Paragraph VIII of the consent Preliminary Injunction ordered that the defendants "and each of them"
a. will, no later than March 20, 1995, or on such other date as the Commission shall agree, repatriate to the territory of the United States all funds and assets of United States investors, partners, or associate partners which are held by them or are under their direct or indirect control, jointly or singly, and deposit such funds into the registry of the United States District Court for the District of Columbia; and
b. provide the Commission and the Court a written description of the funds and assets so repatriated.
Late in the day of March 13, 1995, the Bankers Alliance defendants submitted a joint sworn accounting to the SEC. Accounting of Bankers Alliance Corporate Defendants ("Joint Accounting"), Plaintiff's Exhibit No. 1 at Contempt Hearing. The Joint Accounting reflected a total of $ 3.725 million that had been received from investors, the names of the investors and the amount invested by each. The Joint Accounting, however, disclosed no information about the current location and disposition of investor funds, as required by the Preliminary Injunction. Instead, it stated that
A certificate of deposit (Cert. No. 931101.0828/USD-IBD) in the face amount of USD $ 5,000,000 maturing on November 1, 1995, issued by the Industrial and Commercial Bank of China, Shangro Branch on November 1, 1993, is available to be liquidated by Steven Higley to generate funds for repatriation to the United States.
On the morning of March 20, 1995, the deadline for repatriation of investor funds under the Court's Order, the Bankers Alliance defendants informed the SEC, through counsel, that they were unable to liquidate or free up the necessary funds but expected to be able to do so by the end of the week. Declaration of Jonathan I. Golomb ("Second Golomb Decl."), executed on March 22, 1995, at P 5. Counsel also informed the SEC that the Bankers Alliance defendants were sending, for delivery on Wednesday, March 22, 1995, an original certificate of deposit in the amount of $ 5 million from a bank on mainland China, and a document evidencing assignment of that certificate of deposit to an entity controlled by defendant Steven Higley. Counsel asserted that this was being done to evidence the good faith of the Bankers Alliance defendants in attempting to repatriate the required funds. Id.

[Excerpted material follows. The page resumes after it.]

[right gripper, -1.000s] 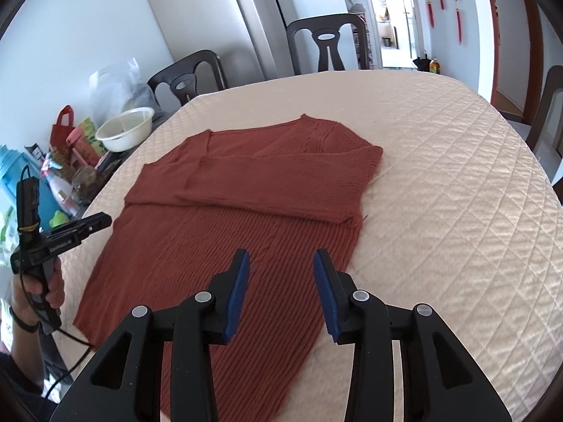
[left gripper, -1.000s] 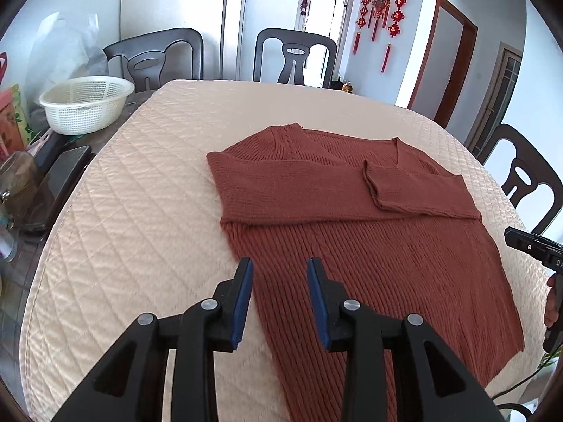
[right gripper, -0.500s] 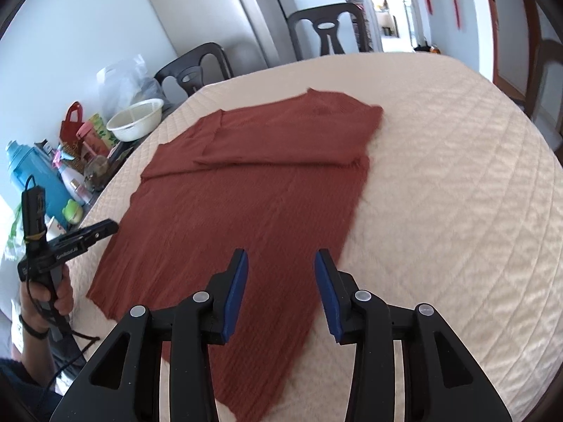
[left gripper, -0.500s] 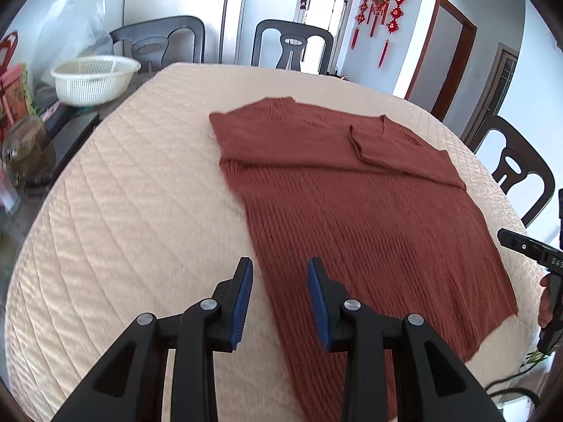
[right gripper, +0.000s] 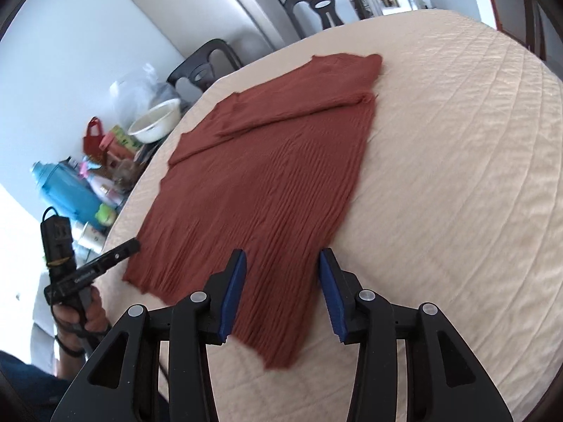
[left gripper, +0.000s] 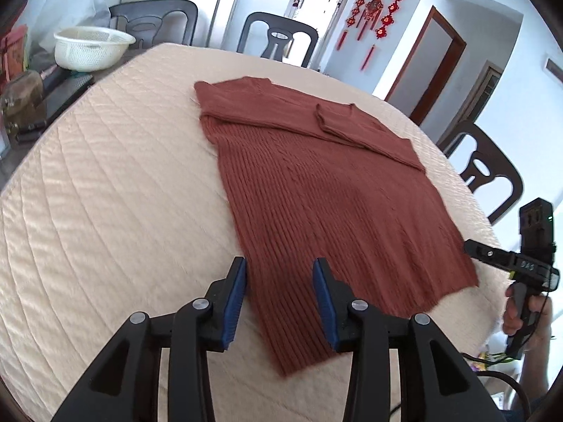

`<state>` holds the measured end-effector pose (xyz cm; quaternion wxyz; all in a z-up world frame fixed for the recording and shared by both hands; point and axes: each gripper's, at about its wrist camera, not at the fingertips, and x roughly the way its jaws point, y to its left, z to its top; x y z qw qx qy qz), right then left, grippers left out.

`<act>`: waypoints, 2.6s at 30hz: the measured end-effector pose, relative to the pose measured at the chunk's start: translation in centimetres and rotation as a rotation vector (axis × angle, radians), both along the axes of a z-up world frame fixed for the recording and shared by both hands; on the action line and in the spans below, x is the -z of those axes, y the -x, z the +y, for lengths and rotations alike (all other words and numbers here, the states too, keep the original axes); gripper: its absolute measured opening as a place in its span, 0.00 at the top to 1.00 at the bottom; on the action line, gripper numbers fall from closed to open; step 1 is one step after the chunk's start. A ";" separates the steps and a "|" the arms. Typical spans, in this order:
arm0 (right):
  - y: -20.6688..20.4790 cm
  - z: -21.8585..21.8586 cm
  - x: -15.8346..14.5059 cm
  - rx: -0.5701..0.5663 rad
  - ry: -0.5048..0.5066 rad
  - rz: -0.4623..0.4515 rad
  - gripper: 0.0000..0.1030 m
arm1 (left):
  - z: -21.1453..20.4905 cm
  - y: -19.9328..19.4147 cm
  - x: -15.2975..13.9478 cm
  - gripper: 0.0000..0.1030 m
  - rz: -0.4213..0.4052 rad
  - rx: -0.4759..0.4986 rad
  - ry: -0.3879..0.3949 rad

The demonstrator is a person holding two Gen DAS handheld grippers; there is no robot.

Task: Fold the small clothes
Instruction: 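Move both tools to the sweater hem, then grasp the hem with both tools and fold it up toward the collar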

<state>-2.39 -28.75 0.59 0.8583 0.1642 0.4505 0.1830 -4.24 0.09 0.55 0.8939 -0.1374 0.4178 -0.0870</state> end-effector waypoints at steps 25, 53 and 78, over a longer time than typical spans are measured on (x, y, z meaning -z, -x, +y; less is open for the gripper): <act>1.3 -0.9 -0.9 -0.002 -0.150 -0.007 0.92 | 2.4 0.8 -1.7 0.93 -0.092 -0.006 0.182; -14.3 -3.1 -7.1 0.047 -0.300 -0.173 0.92 | 6.0 -16.9 -7.0 0.93 -0.196 -0.064 0.236; -25.4 -5.5 -1.3 0.192 -0.365 0.025 0.59 | 7.8 -25.7 -0.7 0.75 0.018 -0.208 0.283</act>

On March 22, 1995, the Bankers Alliance defendants, through counsel, advised the SEC that they were in the final stages of liquidating instruments that would yield cash for repatriation and hoped to repatriate those funds by Thursday, March 23, or by Monday, March 27, Singapore time (i.e., Sunday, March 26, in the United States) at the latest. Second Golomb Decl. at P 10. In the interim, counsel for the Bankers Alliance defendants would hold the original certificate of deposit and original assignment of rights. An examination of the certificate of deposit, which thereafter was provided to the Court, shows that it is the same instrument referenced in the Joint Accounting of the Bankers Alliance defendants and that it does not mature until November 1, 1995.
The Court has both an inherent and a statutory power to enforce compliance with its orders and may exercise that authority through a civil contempt proceeding. Shillitani v. United States, 384 U.S. 364, 370, 16 L. Ed. 2d 622, 86 S. Ct. 1531 (1966); United States v. United Mine Workers of America, 330 U.S. 258, 330-32, 91 L. Ed. 884, 67 S. Ct. 677 (1947); SEC v. Parkersburg Wireless Ltd. Liab. Co., 156 F.R.D. 529, 534 (D.D.C. 1994); SEC v. Current Financial Services, Inc., 798 F. Supp. 802, 806 (D.D.C. 1992). Congress codified the courts' contempt powers in 18 U.S.C. § 401, which provides:
A court of the United States shall have power to punish by fine or imprisonment, at its discretion, such contempt of its authority, and none other, as -- . . .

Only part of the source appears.